[Excerpts from a dataset]
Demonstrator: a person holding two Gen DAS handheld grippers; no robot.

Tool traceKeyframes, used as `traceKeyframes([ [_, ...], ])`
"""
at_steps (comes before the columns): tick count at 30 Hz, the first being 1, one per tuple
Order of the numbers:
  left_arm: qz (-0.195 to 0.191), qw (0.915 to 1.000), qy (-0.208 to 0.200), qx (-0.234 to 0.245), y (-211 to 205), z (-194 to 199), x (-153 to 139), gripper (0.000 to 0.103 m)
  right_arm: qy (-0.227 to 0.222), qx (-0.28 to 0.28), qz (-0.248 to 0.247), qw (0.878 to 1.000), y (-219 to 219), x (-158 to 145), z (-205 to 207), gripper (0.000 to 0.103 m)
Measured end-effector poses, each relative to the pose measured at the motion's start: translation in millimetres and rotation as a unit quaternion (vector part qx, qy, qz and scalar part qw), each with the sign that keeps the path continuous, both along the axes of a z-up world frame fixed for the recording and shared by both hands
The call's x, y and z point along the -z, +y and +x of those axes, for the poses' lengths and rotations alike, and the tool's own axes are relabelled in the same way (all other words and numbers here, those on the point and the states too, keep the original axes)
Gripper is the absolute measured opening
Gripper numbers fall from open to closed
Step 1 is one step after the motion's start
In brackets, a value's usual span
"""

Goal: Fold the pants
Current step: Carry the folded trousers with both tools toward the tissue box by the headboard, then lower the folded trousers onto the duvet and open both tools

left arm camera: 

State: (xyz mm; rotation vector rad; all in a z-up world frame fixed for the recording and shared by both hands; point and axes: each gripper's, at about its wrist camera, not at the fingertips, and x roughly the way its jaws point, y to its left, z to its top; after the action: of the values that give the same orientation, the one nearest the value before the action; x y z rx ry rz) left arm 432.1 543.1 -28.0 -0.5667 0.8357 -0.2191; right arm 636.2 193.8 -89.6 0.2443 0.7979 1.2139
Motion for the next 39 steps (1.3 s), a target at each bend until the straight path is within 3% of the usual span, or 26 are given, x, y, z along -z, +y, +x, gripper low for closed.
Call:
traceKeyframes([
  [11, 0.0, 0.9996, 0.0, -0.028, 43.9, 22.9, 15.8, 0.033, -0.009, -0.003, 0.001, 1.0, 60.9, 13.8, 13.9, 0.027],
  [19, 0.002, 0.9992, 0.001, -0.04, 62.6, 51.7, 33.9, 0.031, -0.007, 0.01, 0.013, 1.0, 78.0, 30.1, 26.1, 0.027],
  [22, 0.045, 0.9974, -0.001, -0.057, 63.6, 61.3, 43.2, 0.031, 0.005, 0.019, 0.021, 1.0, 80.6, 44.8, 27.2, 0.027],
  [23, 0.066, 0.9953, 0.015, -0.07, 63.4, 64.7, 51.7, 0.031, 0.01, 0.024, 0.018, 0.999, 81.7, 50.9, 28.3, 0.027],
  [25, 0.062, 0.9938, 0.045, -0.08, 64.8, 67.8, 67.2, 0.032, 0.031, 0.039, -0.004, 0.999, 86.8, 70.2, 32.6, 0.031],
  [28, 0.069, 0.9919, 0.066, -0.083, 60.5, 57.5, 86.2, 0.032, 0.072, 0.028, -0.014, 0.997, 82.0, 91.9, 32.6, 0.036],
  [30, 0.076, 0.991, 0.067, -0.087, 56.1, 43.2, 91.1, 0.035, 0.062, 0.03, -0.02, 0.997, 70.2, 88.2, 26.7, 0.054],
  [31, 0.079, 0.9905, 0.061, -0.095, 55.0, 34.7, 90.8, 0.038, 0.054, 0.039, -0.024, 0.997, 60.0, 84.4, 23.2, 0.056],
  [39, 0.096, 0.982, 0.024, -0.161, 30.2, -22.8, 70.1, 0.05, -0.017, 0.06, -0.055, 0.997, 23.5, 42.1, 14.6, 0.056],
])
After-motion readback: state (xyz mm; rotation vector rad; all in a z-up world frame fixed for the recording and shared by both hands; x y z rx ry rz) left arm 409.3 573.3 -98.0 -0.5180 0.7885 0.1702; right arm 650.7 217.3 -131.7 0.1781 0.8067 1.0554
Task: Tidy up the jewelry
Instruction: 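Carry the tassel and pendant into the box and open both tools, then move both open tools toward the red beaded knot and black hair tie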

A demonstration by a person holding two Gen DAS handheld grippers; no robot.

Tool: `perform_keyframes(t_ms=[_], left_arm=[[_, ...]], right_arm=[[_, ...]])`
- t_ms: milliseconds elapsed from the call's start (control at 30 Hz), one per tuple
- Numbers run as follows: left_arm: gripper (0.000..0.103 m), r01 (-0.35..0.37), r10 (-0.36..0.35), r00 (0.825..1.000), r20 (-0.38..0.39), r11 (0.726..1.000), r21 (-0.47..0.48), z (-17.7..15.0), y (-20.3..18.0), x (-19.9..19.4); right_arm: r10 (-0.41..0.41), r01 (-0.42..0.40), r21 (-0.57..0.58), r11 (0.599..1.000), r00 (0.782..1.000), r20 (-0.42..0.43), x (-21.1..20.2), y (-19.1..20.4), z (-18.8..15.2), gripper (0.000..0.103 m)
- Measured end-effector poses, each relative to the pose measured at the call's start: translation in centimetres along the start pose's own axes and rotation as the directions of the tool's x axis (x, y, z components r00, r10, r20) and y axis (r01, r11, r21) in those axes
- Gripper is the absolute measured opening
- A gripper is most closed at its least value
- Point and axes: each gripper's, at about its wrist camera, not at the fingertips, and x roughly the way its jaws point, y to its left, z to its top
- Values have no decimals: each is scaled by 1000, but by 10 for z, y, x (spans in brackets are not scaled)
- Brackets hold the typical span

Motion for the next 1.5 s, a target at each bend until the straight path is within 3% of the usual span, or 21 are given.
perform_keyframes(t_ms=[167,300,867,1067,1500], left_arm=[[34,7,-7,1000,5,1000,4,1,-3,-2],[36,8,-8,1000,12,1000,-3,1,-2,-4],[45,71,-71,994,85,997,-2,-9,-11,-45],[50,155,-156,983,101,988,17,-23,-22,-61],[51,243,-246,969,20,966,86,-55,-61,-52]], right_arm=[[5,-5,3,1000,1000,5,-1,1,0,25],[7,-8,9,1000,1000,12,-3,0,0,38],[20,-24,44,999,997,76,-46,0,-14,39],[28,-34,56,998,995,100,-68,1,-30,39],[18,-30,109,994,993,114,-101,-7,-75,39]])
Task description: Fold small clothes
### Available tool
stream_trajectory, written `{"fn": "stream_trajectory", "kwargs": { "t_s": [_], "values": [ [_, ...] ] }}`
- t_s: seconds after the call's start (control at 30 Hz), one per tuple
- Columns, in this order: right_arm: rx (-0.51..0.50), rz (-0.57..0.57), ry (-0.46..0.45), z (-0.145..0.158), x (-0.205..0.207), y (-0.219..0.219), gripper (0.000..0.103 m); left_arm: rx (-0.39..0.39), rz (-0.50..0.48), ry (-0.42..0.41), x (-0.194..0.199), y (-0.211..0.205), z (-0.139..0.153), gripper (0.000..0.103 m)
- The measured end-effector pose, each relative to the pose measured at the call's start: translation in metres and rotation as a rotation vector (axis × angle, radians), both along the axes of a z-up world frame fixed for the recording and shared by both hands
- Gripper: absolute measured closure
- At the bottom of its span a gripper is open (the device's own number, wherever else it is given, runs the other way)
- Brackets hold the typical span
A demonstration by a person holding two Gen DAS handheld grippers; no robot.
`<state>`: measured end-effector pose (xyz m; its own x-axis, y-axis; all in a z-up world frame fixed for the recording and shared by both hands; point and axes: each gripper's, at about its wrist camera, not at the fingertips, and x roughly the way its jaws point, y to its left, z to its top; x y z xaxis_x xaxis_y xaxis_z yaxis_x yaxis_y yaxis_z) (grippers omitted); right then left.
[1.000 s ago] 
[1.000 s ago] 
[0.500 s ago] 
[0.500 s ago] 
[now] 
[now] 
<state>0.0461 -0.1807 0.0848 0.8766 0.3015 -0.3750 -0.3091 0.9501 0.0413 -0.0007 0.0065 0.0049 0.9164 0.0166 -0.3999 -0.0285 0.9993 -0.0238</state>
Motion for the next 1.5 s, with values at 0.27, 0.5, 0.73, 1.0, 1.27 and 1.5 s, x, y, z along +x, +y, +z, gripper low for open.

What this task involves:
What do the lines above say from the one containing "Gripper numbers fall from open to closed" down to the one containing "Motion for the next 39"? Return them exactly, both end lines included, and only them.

Exercise output:
Gripper numbers fall from open to closed
Step 1 is one step after the motion's start
In brackets, a value's usual span
"""

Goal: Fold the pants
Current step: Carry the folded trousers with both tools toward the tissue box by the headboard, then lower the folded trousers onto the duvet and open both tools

left arm camera: 

State: (xyz mm; rotation vector rad; all in a z-up world frame fixed for the recording and shared by both hands; point and axes: each gripper's, at about its wrist camera, not at the fingertips, and x roughly the way its jaws point, y to its left, z to its top; after the action: of the values that give the same orientation, the one nearest the value before the action; x y z rx ry rz) left arm 432.1 543.1 -28.0 -0.5667 0.8357 -0.2191; right arm 636.2 193.8 -89.6 0.2443 0.7979 1.2139
Motion for the next 39 steps (1.3 s), a target at each bend until the straight path is within 3% of the usual span, or 26 are given, x, y, z along -z, +y, +x, gripper low for closed.

The required output has been given.